Leukemic Infiltrates in the Iris: Successful Treatment of Secondary Glaucoma With X-Irradiation

Author Affiliations

From the Division of Ophthalmology, Department of Surgery, University of Colorado School of Medicine, Denver.

Arch Ophthalmol. 1966;76(1):32-36. doi:10.1001/archopht.1966.03850010034009

Glaucoma secondary to leukemic infiltration of the iris is a rare condition.
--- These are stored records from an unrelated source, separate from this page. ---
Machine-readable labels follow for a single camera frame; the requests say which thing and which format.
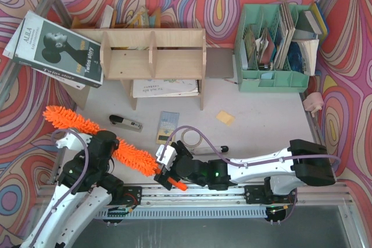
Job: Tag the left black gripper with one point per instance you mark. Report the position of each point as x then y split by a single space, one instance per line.
110 146

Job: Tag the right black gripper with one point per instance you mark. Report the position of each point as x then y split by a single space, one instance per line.
167 172

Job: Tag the orange microfiber duster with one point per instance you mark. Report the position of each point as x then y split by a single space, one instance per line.
140 160

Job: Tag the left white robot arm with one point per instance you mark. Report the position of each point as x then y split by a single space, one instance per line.
84 187

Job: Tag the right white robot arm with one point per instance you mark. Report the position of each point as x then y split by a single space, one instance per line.
302 163

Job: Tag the wooden bookshelf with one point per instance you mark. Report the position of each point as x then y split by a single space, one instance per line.
129 54

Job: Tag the grey black stapler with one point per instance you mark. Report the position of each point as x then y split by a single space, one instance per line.
125 123

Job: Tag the clear tube black cap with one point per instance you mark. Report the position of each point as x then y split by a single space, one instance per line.
209 150

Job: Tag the white notebook under shelf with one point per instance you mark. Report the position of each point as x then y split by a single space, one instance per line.
164 88

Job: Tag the yellow sticky note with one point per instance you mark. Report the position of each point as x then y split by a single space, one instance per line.
225 118

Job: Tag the pencil by organizer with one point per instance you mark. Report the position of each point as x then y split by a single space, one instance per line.
231 81

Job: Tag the black Twins story book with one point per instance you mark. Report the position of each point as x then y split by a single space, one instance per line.
53 49

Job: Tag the brown board behind shelf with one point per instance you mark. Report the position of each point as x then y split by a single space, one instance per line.
219 63

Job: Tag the white book under Twins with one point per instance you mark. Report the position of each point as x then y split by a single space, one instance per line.
9 52

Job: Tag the green desk organizer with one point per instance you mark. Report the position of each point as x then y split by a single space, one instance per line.
265 61

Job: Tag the grey hardcover book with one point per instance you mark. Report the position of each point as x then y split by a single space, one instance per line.
307 26

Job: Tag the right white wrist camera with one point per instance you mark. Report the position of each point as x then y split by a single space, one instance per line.
168 157

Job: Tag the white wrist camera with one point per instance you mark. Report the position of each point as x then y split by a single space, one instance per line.
168 157
72 142

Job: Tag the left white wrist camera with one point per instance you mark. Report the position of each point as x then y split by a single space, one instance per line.
72 142

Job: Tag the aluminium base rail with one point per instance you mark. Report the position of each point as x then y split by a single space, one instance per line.
151 202

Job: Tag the pink wall hook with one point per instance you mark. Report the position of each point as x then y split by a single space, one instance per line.
313 103

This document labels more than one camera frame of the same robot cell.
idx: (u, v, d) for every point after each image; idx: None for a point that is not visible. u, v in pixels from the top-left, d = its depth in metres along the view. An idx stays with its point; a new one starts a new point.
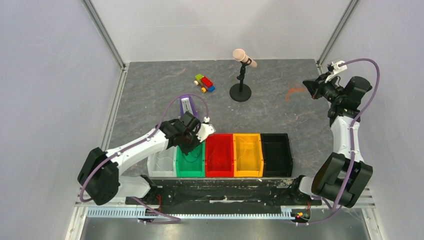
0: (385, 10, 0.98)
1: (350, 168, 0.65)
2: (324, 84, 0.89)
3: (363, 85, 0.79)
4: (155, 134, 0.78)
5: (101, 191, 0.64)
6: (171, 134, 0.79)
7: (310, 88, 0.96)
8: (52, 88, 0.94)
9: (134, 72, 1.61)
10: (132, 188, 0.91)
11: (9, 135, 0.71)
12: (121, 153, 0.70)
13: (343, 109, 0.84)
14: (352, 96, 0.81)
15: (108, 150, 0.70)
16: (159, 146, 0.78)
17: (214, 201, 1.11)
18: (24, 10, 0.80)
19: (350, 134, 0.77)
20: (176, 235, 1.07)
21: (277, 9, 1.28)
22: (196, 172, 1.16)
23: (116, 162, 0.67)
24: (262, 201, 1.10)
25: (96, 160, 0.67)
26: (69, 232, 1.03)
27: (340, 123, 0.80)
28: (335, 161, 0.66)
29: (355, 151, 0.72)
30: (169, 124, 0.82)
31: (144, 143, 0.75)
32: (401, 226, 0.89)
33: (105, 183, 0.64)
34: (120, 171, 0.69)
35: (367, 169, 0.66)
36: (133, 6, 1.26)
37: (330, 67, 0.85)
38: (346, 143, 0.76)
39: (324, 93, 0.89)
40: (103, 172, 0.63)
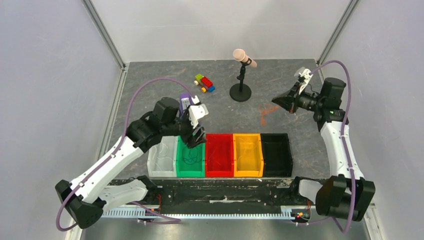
0: (385, 11, 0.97)
1: (353, 189, 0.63)
2: (298, 96, 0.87)
3: (338, 83, 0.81)
4: (121, 146, 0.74)
5: (81, 219, 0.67)
6: (141, 139, 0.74)
7: (284, 104, 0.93)
8: (52, 88, 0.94)
9: (134, 72, 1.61)
10: (126, 196, 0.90)
11: (9, 134, 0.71)
12: (85, 183, 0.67)
13: (329, 112, 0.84)
14: (333, 96, 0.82)
15: (72, 182, 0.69)
16: (128, 158, 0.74)
17: (214, 201, 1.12)
18: (24, 10, 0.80)
19: (344, 145, 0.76)
20: (176, 235, 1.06)
21: (277, 9, 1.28)
22: (196, 172, 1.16)
23: (81, 195, 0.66)
24: (261, 201, 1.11)
25: (62, 195, 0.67)
26: (69, 232, 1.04)
27: (331, 132, 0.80)
28: (336, 186, 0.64)
29: (354, 167, 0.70)
30: (140, 125, 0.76)
31: (110, 162, 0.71)
32: (401, 225, 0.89)
33: (80, 214, 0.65)
34: (92, 197, 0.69)
35: (369, 186, 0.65)
36: (133, 6, 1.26)
37: (301, 78, 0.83)
38: (343, 159, 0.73)
39: (302, 104, 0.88)
40: (72, 207, 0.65)
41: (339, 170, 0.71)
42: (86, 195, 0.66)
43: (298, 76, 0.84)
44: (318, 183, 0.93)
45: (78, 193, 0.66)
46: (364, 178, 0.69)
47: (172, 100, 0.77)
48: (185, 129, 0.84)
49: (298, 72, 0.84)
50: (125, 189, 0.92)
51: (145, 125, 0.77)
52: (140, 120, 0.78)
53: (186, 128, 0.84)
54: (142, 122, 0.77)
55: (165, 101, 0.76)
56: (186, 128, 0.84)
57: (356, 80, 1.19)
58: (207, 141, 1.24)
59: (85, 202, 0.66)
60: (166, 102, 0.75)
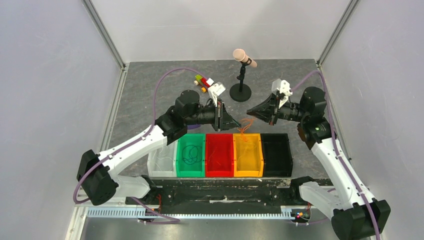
0: (385, 10, 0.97)
1: (372, 216, 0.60)
2: (279, 109, 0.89)
3: (318, 98, 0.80)
4: (151, 131, 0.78)
5: (98, 193, 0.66)
6: (168, 132, 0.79)
7: (263, 116, 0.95)
8: (52, 88, 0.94)
9: (134, 72, 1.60)
10: (130, 189, 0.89)
11: (9, 134, 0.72)
12: (113, 156, 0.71)
13: (314, 128, 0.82)
14: (316, 112, 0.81)
15: (101, 153, 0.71)
16: (156, 144, 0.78)
17: (214, 201, 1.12)
18: (24, 9, 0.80)
19: (343, 165, 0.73)
20: (176, 235, 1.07)
21: (277, 9, 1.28)
22: (196, 172, 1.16)
23: (108, 166, 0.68)
24: (262, 201, 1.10)
25: (89, 163, 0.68)
26: (69, 232, 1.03)
27: (326, 154, 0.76)
28: (356, 219, 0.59)
29: (363, 190, 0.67)
30: (166, 118, 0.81)
31: (140, 142, 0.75)
32: (400, 225, 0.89)
33: (100, 186, 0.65)
34: (114, 173, 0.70)
35: (384, 206, 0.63)
36: (133, 6, 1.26)
37: (281, 95, 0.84)
38: (350, 184, 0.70)
39: (282, 116, 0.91)
40: (95, 176, 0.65)
41: (351, 198, 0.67)
42: (112, 168, 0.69)
43: (277, 92, 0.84)
44: (318, 188, 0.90)
45: (105, 165, 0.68)
46: (375, 199, 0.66)
47: (192, 95, 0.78)
48: (209, 118, 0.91)
49: (277, 88, 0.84)
50: (132, 181, 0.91)
51: (171, 118, 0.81)
52: (166, 113, 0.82)
53: (210, 117, 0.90)
54: (168, 115, 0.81)
55: (184, 97, 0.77)
56: (209, 117, 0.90)
57: (357, 80, 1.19)
58: (207, 141, 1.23)
59: (109, 175, 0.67)
60: (185, 98, 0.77)
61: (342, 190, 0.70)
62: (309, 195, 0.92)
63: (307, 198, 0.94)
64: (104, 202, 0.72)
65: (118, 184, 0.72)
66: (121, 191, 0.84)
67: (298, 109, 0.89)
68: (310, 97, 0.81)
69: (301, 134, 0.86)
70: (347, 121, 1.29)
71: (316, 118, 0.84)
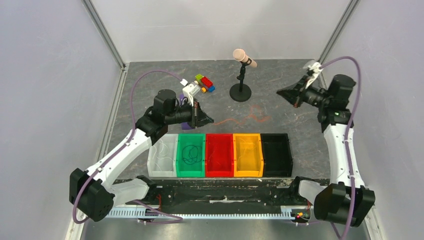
0: (385, 10, 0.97)
1: (352, 199, 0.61)
2: (305, 90, 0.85)
3: (346, 83, 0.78)
4: (133, 136, 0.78)
5: (96, 208, 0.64)
6: (150, 131, 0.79)
7: (289, 98, 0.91)
8: (53, 88, 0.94)
9: (134, 72, 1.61)
10: (128, 193, 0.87)
11: (9, 134, 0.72)
12: (102, 168, 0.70)
13: (334, 113, 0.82)
14: (339, 97, 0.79)
15: (89, 170, 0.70)
16: (140, 147, 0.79)
17: (214, 201, 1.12)
18: (24, 10, 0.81)
19: (346, 150, 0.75)
20: (176, 235, 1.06)
21: (276, 9, 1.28)
22: (196, 172, 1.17)
23: (100, 179, 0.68)
24: (262, 201, 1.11)
25: (78, 182, 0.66)
26: (69, 232, 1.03)
27: (334, 136, 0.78)
28: (335, 195, 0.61)
29: (355, 175, 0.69)
30: (146, 119, 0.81)
31: (125, 149, 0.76)
32: (401, 225, 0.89)
33: (97, 199, 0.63)
34: (108, 184, 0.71)
35: (369, 195, 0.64)
36: (133, 6, 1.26)
37: (310, 72, 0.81)
38: (345, 166, 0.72)
39: (307, 99, 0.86)
40: (89, 192, 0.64)
41: (340, 176, 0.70)
42: (104, 179, 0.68)
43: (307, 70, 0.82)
44: (318, 184, 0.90)
45: (96, 178, 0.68)
46: (364, 186, 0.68)
47: (169, 91, 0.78)
48: (186, 117, 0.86)
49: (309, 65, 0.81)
50: (127, 186, 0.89)
51: (150, 119, 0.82)
52: (144, 115, 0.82)
53: (187, 116, 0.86)
54: (147, 116, 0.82)
55: (162, 95, 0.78)
56: (187, 116, 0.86)
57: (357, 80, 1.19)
58: (207, 141, 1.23)
59: (103, 187, 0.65)
60: (163, 95, 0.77)
61: (335, 170, 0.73)
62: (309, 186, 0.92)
63: (304, 193, 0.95)
64: (106, 215, 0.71)
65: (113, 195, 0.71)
66: (120, 197, 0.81)
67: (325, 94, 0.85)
68: (338, 80, 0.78)
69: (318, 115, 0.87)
70: None
71: (339, 104, 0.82)
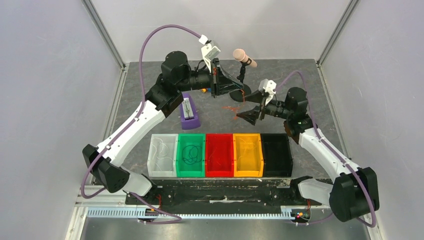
0: (385, 11, 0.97)
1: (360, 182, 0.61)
2: (265, 106, 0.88)
3: (301, 97, 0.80)
4: (143, 109, 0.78)
5: (110, 182, 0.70)
6: (161, 103, 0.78)
7: (250, 119, 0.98)
8: (53, 88, 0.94)
9: (134, 72, 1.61)
10: (135, 183, 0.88)
11: (9, 135, 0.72)
12: (111, 146, 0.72)
13: (297, 123, 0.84)
14: (299, 110, 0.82)
15: (99, 146, 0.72)
16: (151, 122, 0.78)
17: (214, 201, 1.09)
18: (24, 10, 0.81)
19: (326, 145, 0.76)
20: (176, 235, 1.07)
21: (276, 9, 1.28)
22: (196, 172, 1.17)
23: (109, 157, 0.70)
24: (262, 201, 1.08)
25: (89, 157, 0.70)
26: (69, 232, 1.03)
27: (310, 140, 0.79)
28: (345, 187, 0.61)
29: (348, 161, 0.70)
30: (158, 90, 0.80)
31: (135, 125, 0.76)
32: (400, 225, 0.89)
33: (109, 175, 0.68)
34: (118, 162, 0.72)
35: (369, 173, 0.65)
36: (133, 6, 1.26)
37: (265, 93, 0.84)
38: (334, 158, 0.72)
39: (269, 112, 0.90)
40: (100, 169, 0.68)
41: (337, 170, 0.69)
42: (114, 157, 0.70)
43: (261, 90, 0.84)
44: (316, 181, 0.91)
45: (105, 156, 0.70)
46: (360, 167, 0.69)
47: (178, 57, 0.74)
48: (204, 82, 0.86)
49: (262, 87, 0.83)
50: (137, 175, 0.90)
51: (162, 88, 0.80)
52: (156, 84, 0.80)
53: (204, 82, 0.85)
54: (159, 86, 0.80)
55: (171, 61, 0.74)
56: (204, 82, 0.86)
57: (357, 80, 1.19)
58: (207, 141, 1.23)
59: (113, 165, 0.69)
60: (171, 62, 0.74)
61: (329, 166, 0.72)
62: (308, 188, 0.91)
63: (308, 196, 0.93)
64: (123, 186, 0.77)
65: (128, 171, 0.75)
66: (130, 182, 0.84)
67: (283, 107, 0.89)
68: (294, 97, 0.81)
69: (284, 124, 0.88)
70: (347, 121, 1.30)
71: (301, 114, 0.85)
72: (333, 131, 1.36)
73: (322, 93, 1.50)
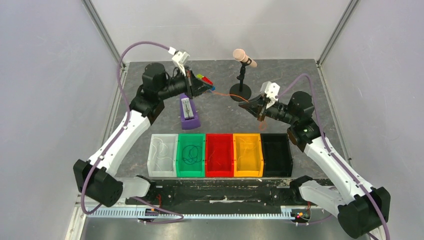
0: (385, 11, 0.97)
1: (375, 205, 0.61)
2: (266, 109, 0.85)
3: (306, 104, 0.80)
4: (130, 118, 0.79)
5: (106, 195, 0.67)
6: (146, 111, 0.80)
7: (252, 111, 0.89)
8: (52, 88, 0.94)
9: (134, 72, 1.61)
10: (133, 187, 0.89)
11: (9, 134, 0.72)
12: (104, 156, 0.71)
13: (303, 131, 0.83)
14: (305, 117, 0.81)
15: (91, 159, 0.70)
16: (139, 129, 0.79)
17: (214, 201, 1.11)
18: (23, 10, 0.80)
19: (337, 160, 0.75)
20: (176, 235, 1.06)
21: (276, 9, 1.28)
22: (196, 172, 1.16)
23: (104, 166, 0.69)
24: (262, 201, 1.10)
25: (82, 172, 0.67)
26: (69, 232, 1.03)
27: (319, 152, 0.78)
28: (360, 211, 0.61)
29: (361, 181, 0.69)
30: (139, 99, 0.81)
31: (124, 134, 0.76)
32: (400, 225, 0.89)
33: (105, 188, 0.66)
34: (113, 170, 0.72)
35: (383, 192, 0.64)
36: (133, 6, 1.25)
37: (266, 98, 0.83)
38: (347, 177, 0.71)
39: (270, 114, 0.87)
40: (96, 180, 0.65)
41: (351, 191, 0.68)
42: (109, 165, 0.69)
43: (263, 95, 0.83)
44: (318, 186, 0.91)
45: (100, 167, 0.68)
46: (374, 187, 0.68)
47: (155, 67, 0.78)
48: (181, 88, 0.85)
49: (264, 90, 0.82)
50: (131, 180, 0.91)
51: (144, 98, 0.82)
52: (137, 95, 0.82)
53: (181, 87, 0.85)
54: (140, 96, 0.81)
55: (149, 71, 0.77)
56: (181, 87, 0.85)
57: (357, 81, 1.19)
58: (207, 141, 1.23)
59: (108, 175, 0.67)
60: (150, 71, 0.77)
61: (342, 185, 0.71)
62: (310, 193, 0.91)
63: (309, 197, 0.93)
64: (117, 200, 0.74)
65: (121, 182, 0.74)
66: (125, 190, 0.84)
67: (285, 111, 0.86)
68: (299, 105, 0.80)
69: (289, 129, 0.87)
70: (347, 121, 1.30)
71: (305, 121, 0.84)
72: (333, 131, 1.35)
73: (322, 93, 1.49)
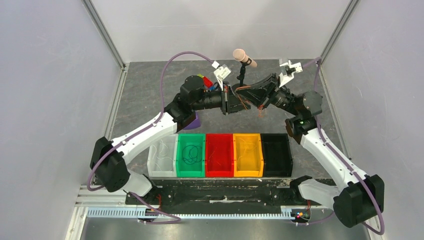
0: (385, 11, 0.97)
1: (369, 191, 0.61)
2: (276, 92, 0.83)
3: (315, 106, 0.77)
4: (161, 118, 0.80)
5: (112, 179, 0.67)
6: (177, 118, 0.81)
7: (255, 97, 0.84)
8: (52, 88, 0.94)
9: (134, 72, 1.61)
10: (135, 185, 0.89)
11: (8, 134, 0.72)
12: (127, 142, 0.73)
13: (299, 122, 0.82)
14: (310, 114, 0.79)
15: (114, 140, 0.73)
16: (165, 131, 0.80)
17: (214, 201, 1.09)
18: (24, 10, 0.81)
19: (331, 149, 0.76)
20: (176, 235, 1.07)
21: (276, 9, 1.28)
22: (196, 172, 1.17)
23: (122, 151, 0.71)
24: (262, 201, 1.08)
25: (103, 149, 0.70)
26: (69, 232, 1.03)
27: (314, 143, 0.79)
28: (354, 197, 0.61)
29: (355, 169, 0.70)
30: (174, 106, 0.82)
31: (151, 129, 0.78)
32: (400, 225, 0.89)
33: (115, 171, 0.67)
34: (128, 158, 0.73)
35: (377, 180, 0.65)
36: (133, 6, 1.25)
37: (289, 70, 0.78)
38: (341, 166, 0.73)
39: (277, 100, 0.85)
40: (110, 162, 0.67)
41: (345, 178, 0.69)
42: (126, 152, 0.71)
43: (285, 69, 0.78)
44: (317, 183, 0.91)
45: (119, 150, 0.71)
46: (368, 175, 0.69)
47: (196, 80, 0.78)
48: (216, 103, 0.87)
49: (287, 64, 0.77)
50: (139, 176, 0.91)
51: (179, 106, 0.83)
52: (173, 101, 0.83)
53: (217, 102, 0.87)
54: (175, 103, 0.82)
55: (189, 83, 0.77)
56: (216, 102, 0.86)
57: (357, 80, 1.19)
58: (207, 141, 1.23)
59: (123, 161, 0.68)
60: (190, 84, 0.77)
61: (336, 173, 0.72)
62: (309, 189, 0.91)
63: (309, 196, 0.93)
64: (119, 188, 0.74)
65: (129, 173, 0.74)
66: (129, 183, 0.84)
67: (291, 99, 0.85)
68: (308, 107, 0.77)
69: (287, 121, 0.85)
70: (347, 121, 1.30)
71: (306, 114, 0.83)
72: (333, 131, 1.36)
73: (322, 94, 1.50)
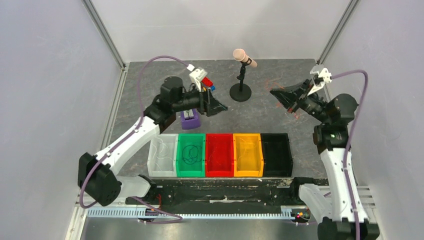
0: (385, 10, 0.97)
1: (357, 233, 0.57)
2: (304, 98, 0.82)
3: (348, 113, 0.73)
4: (142, 123, 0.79)
5: (103, 195, 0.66)
6: (158, 120, 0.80)
7: (285, 99, 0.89)
8: (53, 88, 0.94)
9: (134, 72, 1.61)
10: (133, 186, 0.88)
11: (8, 134, 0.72)
12: (111, 153, 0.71)
13: (329, 135, 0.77)
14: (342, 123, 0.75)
15: (98, 153, 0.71)
16: (148, 135, 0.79)
17: (214, 201, 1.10)
18: (24, 10, 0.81)
19: (347, 178, 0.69)
20: (176, 235, 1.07)
21: (276, 9, 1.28)
22: (196, 172, 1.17)
23: (108, 163, 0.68)
24: (262, 201, 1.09)
25: (87, 167, 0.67)
26: (69, 232, 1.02)
27: (333, 164, 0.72)
28: (340, 231, 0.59)
29: (358, 208, 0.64)
30: (154, 108, 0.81)
31: (134, 136, 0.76)
32: (400, 225, 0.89)
33: (104, 185, 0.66)
34: (117, 169, 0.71)
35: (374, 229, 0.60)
36: (133, 6, 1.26)
37: (317, 79, 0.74)
38: (347, 198, 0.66)
39: (306, 106, 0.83)
40: (98, 176, 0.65)
41: (342, 212, 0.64)
42: (113, 164, 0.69)
43: (315, 76, 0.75)
44: (318, 189, 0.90)
45: (105, 163, 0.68)
46: (368, 220, 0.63)
47: (175, 80, 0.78)
48: (195, 104, 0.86)
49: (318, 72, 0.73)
50: (131, 179, 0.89)
51: (158, 107, 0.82)
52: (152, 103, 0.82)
53: (196, 103, 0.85)
54: (154, 105, 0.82)
55: (168, 83, 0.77)
56: (195, 102, 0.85)
57: (357, 80, 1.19)
58: (207, 141, 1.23)
59: (111, 172, 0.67)
60: (169, 84, 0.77)
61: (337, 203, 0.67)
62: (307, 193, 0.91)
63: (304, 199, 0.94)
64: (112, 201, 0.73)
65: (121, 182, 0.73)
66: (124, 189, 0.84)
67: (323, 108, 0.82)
68: (339, 106, 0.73)
69: (314, 130, 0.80)
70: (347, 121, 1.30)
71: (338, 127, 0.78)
72: None
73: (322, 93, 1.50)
Occurrence of leukemic infiltrates into ocular tissues is well known and has been described in detail recently.1-3

This report deals with a patient who developed glaucoma in both eyes as a result of leukemic involvement of the irides; x-ray therapy was successful in treatment of the iris lesions and resolution of the glaucoma.

Report of a Case  The patient, a 6½-year-old white girl, was first seen on the ophthalmology service at Children's Hospital of Denver on April 10, 1964, with complaints of red watery eyes and poor vision of several weeks' duration.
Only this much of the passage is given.